Avid Christie readers will also recognize certain other character types, plot snippets, settings and other features here and there; for Dame Agatha was known to draw repeatedly on devices she found to have worked before, and she tended to use her short stories as mini-laboratories for elements later expanded on in novels. Caveat, lector, of premature conclusions, however, for Christie was equally known to throw in a little extra twist in such cases: what is a real clue in one instance may well be a red herring in another and vice versa, and one story's innocent bystander may easily be the next story's murderer.
Miss Marple's final short cases are:
From The Regatta Mystery and Other Stories (1939):
* Miss Marple Tells a Story: Miss Marple assists Mr. Petherick in the case of a client accused of having murdered his wife.
From Three Blind Mice and Other Stories (1950):
* Strange Jest: A rich iconoclast's final joke – at the expense of his heirs?

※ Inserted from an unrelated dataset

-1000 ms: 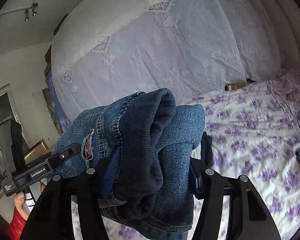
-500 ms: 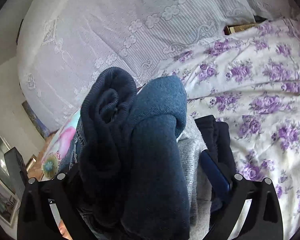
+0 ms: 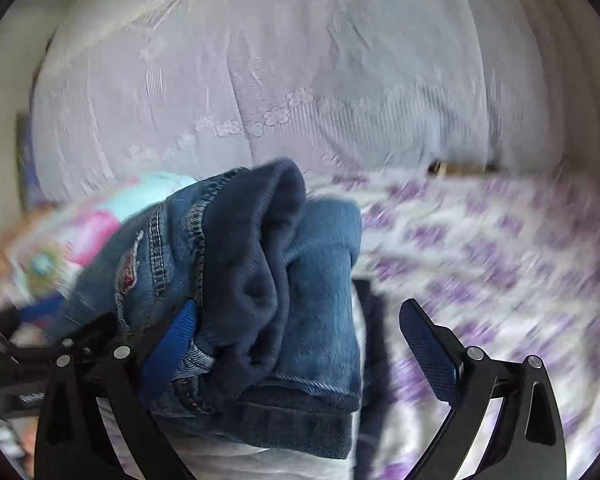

* Tape-Measure Murder: Miss Marple's knowledge of village life and human nature (once more) corrects the all-too straightforward path of Inspector Slack's investigation of an elderly lady's murder.
* The Case of the Caretaker: Dr. Haydock's story about a rural rascal, a poor little rich girl, an old estate and its grumpy caretaker.
* The Case of the Perfect Maid: Domestic service and burglary in a Victorian estate-turned-apartment building.
From The Adventure of the Christmas Pudding (1960):
* Greenshaw's Folly (republished in Double Sin, below): A reverse-locked-room mystery at an eccentrically-built country estate.